# "3 hour intergral"?

• Jan 11th 2008, 12:13 PM
polymerase
"3 hour intergral"?
My prof was teaching a lecture then one thing lead to another and he talk about the fact that $\displaystyle \int \sqrt{sin\;x}\;dx$ DNE but however,$\displaystyle \int \sqrt{tan\;x}\;dx$ does! He followed by saying, "you can try at home to compute this 3 hour long integral":D Joke about the time, but I wondering how hard this really is?
• Jan 11th 2008, 12:29 PM
galactus
Look into Elliptic Integrals
• Jan 11th 2008, 12:41 PM
Krizalid
Quote:

Originally Posted by polymerase
$\displaystyle \int \sqrt{tan\;x}\;dx$ does! He followed by saying, "you can try at home to compute this 3 hour long integral":D Joke about the time, but I wondering how hard this really is?

Well, it depends of your integration skills.

By settin' $\displaystyle u^2 = \tan x$ you'll get another nasty integral, but it isn't if you work with some of make-up :D
• Jan 11th 2008, 12:46 PM
polymerase
Quote:

Originally Posted by Krizalid
but it isn't if you work with some of make-up :D

Wut exactly do u mean by make-up?
• Jan 11th 2008, 12:48 PM
Krizalid
I mean you can manipulate the integrand as you want to get a nice result.

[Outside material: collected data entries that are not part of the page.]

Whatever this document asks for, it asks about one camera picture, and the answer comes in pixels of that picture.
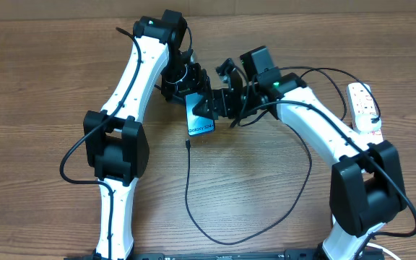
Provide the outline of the Samsung Galaxy smartphone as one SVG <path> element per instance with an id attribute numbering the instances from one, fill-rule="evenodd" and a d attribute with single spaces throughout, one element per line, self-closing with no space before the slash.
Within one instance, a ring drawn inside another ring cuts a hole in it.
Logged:
<path id="1" fill-rule="evenodd" d="M 187 128 L 188 135 L 190 137 L 207 134 L 215 130 L 214 120 L 202 116 L 196 116 L 193 113 L 193 109 L 202 100 L 202 98 L 203 96 L 198 93 L 185 96 Z"/>

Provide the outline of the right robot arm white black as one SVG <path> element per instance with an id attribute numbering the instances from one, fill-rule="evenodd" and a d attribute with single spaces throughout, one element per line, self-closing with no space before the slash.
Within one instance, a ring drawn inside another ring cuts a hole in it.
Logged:
<path id="1" fill-rule="evenodd" d="M 266 47 L 243 54 L 240 61 L 236 66 L 228 59 L 217 68 L 226 88 L 213 90 L 204 80 L 186 96 L 189 134 L 213 131 L 219 117 L 241 124 L 258 111 L 271 113 L 331 168 L 329 236 L 317 248 L 287 249 L 284 257 L 382 259 L 383 251 L 369 249 L 369 242 L 383 235 L 384 225 L 410 205 L 396 147 L 347 126 L 302 77 L 275 66 Z"/>

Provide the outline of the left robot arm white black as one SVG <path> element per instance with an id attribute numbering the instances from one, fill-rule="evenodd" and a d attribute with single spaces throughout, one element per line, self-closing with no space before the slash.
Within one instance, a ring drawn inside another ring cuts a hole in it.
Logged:
<path id="1" fill-rule="evenodd" d="M 134 192 L 150 157 L 144 115 L 156 84 L 163 97 L 185 104 L 207 86 L 207 74 L 192 59 L 193 49 L 181 51 L 186 19 L 165 10 L 159 19 L 143 16 L 128 34 L 133 42 L 117 87 L 100 111 L 83 121 L 87 162 L 100 187 L 100 238 L 94 259 L 129 259 L 134 249 L 131 231 Z"/>

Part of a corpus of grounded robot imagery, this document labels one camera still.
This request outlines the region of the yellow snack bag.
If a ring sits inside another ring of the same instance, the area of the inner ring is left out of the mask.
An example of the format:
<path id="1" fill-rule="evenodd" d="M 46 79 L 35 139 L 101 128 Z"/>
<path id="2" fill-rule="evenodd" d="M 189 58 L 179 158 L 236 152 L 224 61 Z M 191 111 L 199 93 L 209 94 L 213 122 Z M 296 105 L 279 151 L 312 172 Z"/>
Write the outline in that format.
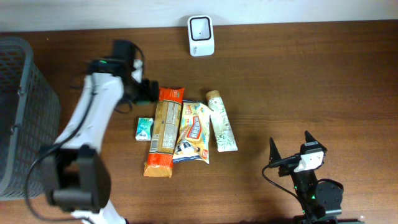
<path id="1" fill-rule="evenodd" d="M 210 163 L 210 115 L 212 110 L 200 102 L 184 101 L 179 137 L 175 145 L 173 163 L 203 161 Z"/>

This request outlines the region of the orange biscuit packet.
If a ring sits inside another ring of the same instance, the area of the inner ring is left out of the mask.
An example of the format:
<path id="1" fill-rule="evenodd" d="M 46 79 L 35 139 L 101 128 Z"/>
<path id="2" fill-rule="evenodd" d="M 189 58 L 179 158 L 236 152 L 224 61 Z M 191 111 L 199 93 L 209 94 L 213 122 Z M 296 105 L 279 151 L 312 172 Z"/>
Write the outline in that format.
<path id="1" fill-rule="evenodd" d="M 160 89 L 149 154 L 144 164 L 145 177 L 172 176 L 184 92 L 184 88 Z"/>

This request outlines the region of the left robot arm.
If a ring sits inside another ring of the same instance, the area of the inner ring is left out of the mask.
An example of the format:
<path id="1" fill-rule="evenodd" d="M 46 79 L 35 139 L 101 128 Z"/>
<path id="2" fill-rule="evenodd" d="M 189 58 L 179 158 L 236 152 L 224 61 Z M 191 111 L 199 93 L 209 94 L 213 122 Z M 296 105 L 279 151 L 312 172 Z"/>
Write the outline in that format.
<path id="1" fill-rule="evenodd" d="M 109 120 L 121 103 L 156 102 L 159 84 L 143 78 L 142 50 L 129 40 L 115 40 L 111 55 L 88 66 L 79 102 L 67 126 L 32 168 L 39 167 L 49 205 L 84 223 L 127 223 L 109 197 L 111 178 L 100 158 Z"/>

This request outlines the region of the small teal tissue pack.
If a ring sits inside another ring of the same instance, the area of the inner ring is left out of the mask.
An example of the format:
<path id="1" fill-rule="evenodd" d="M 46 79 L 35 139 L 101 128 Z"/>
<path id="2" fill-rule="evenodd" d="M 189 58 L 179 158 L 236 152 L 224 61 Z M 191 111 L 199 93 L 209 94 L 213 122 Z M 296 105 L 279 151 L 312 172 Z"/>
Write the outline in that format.
<path id="1" fill-rule="evenodd" d="M 137 141 L 150 141 L 152 139 L 152 118 L 138 118 L 135 139 Z"/>

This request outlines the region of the white cream tube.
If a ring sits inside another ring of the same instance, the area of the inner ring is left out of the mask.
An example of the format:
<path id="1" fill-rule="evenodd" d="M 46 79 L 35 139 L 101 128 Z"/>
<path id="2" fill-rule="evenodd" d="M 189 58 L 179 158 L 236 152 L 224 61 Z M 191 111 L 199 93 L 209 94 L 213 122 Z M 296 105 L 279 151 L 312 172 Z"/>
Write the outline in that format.
<path id="1" fill-rule="evenodd" d="M 209 91 L 206 94 L 206 99 L 208 100 L 208 107 L 213 111 L 211 114 L 211 123 L 213 125 L 218 152 L 237 151 L 236 140 L 219 91 Z"/>

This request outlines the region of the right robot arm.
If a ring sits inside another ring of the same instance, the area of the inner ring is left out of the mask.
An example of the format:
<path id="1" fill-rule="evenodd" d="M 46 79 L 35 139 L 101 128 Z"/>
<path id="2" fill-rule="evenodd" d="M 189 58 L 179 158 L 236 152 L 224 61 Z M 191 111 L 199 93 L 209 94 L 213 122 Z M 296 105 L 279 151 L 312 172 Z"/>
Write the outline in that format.
<path id="1" fill-rule="evenodd" d="M 344 187 L 331 179 L 318 179 L 315 171 L 324 164 L 327 148 L 305 131 L 305 143 L 300 152 L 281 158 L 273 139 L 269 140 L 269 163 L 265 169 L 278 168 L 279 177 L 289 175 L 294 184 L 291 192 L 273 181 L 272 185 L 291 194 L 300 204 L 303 214 L 293 217 L 294 223 L 338 223 L 342 213 Z"/>

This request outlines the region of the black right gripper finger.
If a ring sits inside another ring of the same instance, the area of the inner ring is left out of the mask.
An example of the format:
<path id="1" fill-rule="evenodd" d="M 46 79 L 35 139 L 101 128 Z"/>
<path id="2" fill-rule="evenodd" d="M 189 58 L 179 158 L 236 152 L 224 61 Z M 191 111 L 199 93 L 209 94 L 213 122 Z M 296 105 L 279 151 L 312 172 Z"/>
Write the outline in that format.
<path id="1" fill-rule="evenodd" d="M 324 153 L 328 151 L 327 148 L 317 141 L 308 130 L 305 131 L 305 141 L 305 146 L 308 149 L 321 149 Z"/>
<path id="2" fill-rule="evenodd" d="M 270 145 L 269 165 L 271 165 L 271 164 L 275 164 L 276 162 L 279 162 L 282 158 L 279 154 L 279 151 L 277 149 L 277 146 L 276 146 L 273 138 L 269 139 L 269 145 Z"/>

The straightforward-nasty way leads to apply partial fractions (Puke)
• Jan 11th 2008, 01:01 PM
galactus
How I would attempt it is perhaps via the beta function....assuming you had limits of integration.

For instance,

$\displaystyle \int_{0}^{\frac{\pi}{2}}\sqrt{sin(x)}dx$

You could use $\displaystyle 2\int_{0}^{\frac{\pi}{2}}sin^{2p-1}(u)cos^{2q-1}(u)du$

With p=3/4 and q=1/2, we get:

$\displaystyle \frac{B(3/4,1/2)}{2}\approx{1.2}$

Just a little tidbit. Thought you may be interested.
• Jan 11th 2008, 06:22 PM
mr fantastic
Quote:

Originally Posted by polymerase
[snip]
$\displaystyle \int \sqrt{tan\;x}\;dx$ [snip] "you can try at home to compute this 3 hour long integral":D Joke about the time, but I wondering how hard this really is?

How hard ....? Only one way to find out, sport ..... try it!

You'll see it's not hard, just a bit long.

And after you've tried it, you can try $\displaystyle \int \frac{1}{\sqrt{tan\;x}} \;dx$.
• Jan 12th 2008, 02:42 PM
ThePerfectHacker
How about, $\displaystyle \int \sqrt{\sin \frac{1}{x} }~dx$?
(Hint: This integral is non-sense, why?)